Posted April 22, 2010 by Justin Davis

New details came out today for the much anticipated Facebook Credits update at the f8 developers conference. This virtual currency will be used on free-to-play games to acquire certain virtual goods with real money.

Facebook Credits manager Deb Liu said that there are over 10,000 game apps on Facebook, and 200 million users who play a Facebook game at least once a month. This results in roughly 800 million game sessions a month.

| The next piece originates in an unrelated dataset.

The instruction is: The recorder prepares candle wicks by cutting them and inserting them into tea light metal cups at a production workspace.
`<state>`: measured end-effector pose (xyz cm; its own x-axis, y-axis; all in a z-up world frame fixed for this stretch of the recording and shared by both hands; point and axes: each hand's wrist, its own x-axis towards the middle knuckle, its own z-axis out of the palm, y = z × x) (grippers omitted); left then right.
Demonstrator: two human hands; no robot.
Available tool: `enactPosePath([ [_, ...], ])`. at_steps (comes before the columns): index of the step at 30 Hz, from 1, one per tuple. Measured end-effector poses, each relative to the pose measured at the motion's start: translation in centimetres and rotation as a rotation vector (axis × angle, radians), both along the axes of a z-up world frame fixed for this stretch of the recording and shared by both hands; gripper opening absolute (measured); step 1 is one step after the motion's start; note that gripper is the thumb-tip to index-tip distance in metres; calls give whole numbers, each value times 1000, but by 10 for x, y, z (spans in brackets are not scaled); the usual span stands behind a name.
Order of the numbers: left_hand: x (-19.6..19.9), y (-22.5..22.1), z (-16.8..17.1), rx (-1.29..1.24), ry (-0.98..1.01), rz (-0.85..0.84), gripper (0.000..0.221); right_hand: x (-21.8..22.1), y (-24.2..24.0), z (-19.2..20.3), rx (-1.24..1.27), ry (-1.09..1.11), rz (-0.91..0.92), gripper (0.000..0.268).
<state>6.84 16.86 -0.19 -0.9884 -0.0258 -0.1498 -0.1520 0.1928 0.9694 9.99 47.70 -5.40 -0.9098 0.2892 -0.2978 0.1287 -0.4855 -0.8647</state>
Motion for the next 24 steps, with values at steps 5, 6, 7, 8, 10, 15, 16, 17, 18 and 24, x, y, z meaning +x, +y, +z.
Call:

“You may not believe me when I say this,” said Mark Zuckerberg, CEO of Facebook [thanks VentureBeat]. “We are doing it for developers. But it’s not a revenue opportunity anytime soon. Ads are a very good business. With credits, it becomes easier for people to buy things across apps. Rather than being locked into one app that has their credit card, they can buy in any app. This is a canonical economics example where it makes sense to have a standard and have just one, or a few, and that ends up being better for everyone. There is a lot of overhead for us doing this ourselves. It’s a lot of hard work. We don’t expect it to be profitable for a period of time.”

Some developers were clearly put off by the 30 percent fee that Facebook will extract from all transaction for their “credits.” Still, many developers are trying it out as at least a supplement to their own particular game currencies.

“We built this with the user in mind,” Liu said. “The mental hurdle of moving to pay for something is high. You take out your credit card, enter the information, and then buy something in FarmVille. The next day, you play another game. If you want to buy something, you do all of that again. Imagine Facebook Credits as more like a euro, which makes it easy to spend money across countries.”

Liu hopes that this system will as much as triple the number of users willing to use virtual currency and contends it is more secure because it will make it easier for Facebook to universally track.

Justin Davis has been covering the games industry for over 10 years. He has been published in GameDaily BIZ, IGN, GamePro, and other publications.

4 Comments

Steve Peterson
April 22, 2010

This sounds like a nice add-on feature that should result in more spending on virtual items, at least for games that aren't market leaders. The real question is this: will Facebook eventually require games on Facebook to only use Facebook Credits? If they try to enforce such a thing, what will social gaming companies do? I expect there are some interesting discussions going on behind the scenes.

David Radd
April 22, 2010

That's a good question, Steve. I think there's going to be some real money in this venture, and eventually the pull between wanting to make more revenue off of this for Facebook and the push by developers who want to keep more money for themselves.

Steve Peterson
April 22, 2010

Companies with Facebook games really don't have much choice, as MySpace continues to shrink. So if Facebook comes to them and says "We'll take 30% of your game revenue, thank you very much", what can the game company really say? "We'll just take our game elsewhere?" Not when your user base is all connecting through Facebook. And if Facebook succeeds in that, what's to keep them from saying a month later "You know, we thought about it and we'd really like 40% of the revenue."?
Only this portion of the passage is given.